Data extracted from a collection

((

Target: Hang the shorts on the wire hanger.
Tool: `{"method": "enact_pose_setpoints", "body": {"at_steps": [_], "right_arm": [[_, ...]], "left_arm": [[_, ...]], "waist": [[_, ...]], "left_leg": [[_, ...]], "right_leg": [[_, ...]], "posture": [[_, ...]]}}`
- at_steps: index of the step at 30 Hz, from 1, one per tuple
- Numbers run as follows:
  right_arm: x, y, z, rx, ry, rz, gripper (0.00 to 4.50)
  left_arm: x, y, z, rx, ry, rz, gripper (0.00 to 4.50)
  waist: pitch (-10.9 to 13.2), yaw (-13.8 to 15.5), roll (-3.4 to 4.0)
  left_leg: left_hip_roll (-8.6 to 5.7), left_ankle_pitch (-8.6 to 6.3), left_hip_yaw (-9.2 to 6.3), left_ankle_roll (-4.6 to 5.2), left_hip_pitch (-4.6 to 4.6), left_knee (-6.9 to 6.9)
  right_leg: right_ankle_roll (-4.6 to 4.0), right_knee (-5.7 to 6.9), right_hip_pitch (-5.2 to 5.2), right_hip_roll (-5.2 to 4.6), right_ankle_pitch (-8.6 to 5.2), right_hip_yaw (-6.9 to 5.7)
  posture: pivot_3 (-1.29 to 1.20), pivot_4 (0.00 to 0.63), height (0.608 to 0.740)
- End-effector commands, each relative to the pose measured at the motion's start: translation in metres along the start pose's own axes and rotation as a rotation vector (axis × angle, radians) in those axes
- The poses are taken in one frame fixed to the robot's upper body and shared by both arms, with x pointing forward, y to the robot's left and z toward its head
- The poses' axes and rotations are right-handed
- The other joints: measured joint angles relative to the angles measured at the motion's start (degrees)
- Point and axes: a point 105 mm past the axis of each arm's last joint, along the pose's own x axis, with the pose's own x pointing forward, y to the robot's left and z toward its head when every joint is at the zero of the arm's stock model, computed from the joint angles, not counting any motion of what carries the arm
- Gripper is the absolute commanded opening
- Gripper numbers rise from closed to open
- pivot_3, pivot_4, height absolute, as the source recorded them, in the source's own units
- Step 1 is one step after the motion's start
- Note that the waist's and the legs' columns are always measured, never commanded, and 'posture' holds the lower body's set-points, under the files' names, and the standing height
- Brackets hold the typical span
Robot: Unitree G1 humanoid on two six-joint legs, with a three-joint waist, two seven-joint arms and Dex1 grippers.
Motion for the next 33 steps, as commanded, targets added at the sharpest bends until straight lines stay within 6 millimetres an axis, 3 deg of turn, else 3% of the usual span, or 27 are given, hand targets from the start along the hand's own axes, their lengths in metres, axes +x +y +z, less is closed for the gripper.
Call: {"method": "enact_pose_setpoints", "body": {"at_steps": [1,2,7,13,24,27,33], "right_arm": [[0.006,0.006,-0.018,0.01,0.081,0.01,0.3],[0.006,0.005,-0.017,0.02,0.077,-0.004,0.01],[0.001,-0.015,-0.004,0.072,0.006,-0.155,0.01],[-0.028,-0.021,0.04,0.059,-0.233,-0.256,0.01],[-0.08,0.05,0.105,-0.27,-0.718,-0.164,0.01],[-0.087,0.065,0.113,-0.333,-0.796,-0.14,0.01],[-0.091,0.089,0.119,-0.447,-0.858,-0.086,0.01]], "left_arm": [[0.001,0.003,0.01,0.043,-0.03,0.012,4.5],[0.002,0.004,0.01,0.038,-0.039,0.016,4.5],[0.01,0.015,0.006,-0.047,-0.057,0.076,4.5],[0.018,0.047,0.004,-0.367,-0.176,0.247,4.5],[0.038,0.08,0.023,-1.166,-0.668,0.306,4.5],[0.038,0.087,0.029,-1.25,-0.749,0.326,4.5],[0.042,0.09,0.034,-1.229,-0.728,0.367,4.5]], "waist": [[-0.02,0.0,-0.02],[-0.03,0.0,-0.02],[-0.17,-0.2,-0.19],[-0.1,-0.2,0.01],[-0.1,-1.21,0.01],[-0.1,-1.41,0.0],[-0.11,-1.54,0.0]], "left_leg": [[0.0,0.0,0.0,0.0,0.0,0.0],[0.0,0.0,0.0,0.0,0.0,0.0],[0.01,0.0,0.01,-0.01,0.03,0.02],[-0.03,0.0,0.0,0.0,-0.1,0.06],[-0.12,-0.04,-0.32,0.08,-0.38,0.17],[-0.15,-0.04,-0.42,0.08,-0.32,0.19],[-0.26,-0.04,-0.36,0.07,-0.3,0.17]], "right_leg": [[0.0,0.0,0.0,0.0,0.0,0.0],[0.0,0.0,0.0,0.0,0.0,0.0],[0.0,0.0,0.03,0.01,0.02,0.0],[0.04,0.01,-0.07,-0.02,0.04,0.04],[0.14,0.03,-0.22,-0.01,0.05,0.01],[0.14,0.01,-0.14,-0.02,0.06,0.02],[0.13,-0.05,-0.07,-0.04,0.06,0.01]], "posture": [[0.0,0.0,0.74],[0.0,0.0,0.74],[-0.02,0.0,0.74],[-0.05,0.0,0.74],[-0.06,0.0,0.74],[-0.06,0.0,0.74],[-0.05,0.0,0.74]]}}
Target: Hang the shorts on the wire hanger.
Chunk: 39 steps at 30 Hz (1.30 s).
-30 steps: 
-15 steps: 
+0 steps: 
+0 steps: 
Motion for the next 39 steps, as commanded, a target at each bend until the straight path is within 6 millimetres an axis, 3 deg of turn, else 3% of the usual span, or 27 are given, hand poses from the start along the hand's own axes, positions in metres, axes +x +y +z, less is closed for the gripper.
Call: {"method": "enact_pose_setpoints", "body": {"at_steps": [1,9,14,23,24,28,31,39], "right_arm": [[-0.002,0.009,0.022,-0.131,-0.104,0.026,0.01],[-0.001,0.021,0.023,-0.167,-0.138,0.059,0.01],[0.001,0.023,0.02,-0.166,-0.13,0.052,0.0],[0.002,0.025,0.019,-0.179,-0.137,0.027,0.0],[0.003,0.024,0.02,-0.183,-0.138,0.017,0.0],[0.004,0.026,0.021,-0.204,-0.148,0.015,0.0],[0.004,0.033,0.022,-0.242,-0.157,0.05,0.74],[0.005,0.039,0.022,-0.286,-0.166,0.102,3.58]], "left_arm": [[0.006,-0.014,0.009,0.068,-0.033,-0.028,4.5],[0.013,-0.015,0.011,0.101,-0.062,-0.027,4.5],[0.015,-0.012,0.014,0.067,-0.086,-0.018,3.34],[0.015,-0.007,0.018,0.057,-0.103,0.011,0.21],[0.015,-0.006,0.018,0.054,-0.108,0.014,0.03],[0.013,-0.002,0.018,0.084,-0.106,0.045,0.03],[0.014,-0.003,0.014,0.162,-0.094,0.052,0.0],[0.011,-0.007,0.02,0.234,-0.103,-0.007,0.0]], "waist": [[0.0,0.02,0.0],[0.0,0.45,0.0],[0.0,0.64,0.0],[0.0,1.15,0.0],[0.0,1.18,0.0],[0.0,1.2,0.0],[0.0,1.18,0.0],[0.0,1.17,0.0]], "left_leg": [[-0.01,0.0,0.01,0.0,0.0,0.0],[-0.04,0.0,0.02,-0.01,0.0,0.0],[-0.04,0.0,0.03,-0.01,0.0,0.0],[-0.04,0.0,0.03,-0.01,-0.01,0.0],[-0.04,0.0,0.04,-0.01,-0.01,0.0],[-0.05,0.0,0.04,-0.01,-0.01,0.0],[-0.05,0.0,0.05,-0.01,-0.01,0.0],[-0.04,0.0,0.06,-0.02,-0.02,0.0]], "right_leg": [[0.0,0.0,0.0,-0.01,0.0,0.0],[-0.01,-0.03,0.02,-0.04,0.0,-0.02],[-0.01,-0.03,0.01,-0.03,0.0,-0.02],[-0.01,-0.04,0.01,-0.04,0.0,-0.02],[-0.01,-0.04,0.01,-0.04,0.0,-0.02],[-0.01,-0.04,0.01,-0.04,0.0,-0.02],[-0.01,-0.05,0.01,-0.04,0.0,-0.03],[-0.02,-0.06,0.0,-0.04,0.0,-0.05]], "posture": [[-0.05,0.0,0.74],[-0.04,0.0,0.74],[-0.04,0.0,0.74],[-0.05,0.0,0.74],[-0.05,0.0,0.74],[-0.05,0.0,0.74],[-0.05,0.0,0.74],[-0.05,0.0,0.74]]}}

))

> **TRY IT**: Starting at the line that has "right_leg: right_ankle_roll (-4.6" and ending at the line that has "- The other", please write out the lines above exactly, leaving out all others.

> **RESULT FOR THIS EXERCISE**:
  right_leg: right_ankle_roll (-4.6 to 4.0), right_knee (-5.7 to 6.9), right_hip_pitch (-5.2 to 5.2), right_hip_roll (-5.2 to 4.6), right_ankle_pitch (-8.6 to 5.2), right_hip_yaw (-6.9 to 5.7)
  posture: pivot_3 (-1.29 to 1.20), pivot_4 (0.00 to 0.63), height (0.608 to 0.740)
- End-effector commands, each relative to the pose measured at the motion's start: translation in metres along the start pose's own axes and rotation as a rotation vector (axis × angle, radians) in those axes
- The poses are taken in one frame fixed to the robot's upper body and shared by both arms, with x pointing forward, y to the robot's left and z toward its head
- The poses' axes and rotations are right-handed
- The other joints: measured joint angles relative to the angles measured at the motion's start (degrees)

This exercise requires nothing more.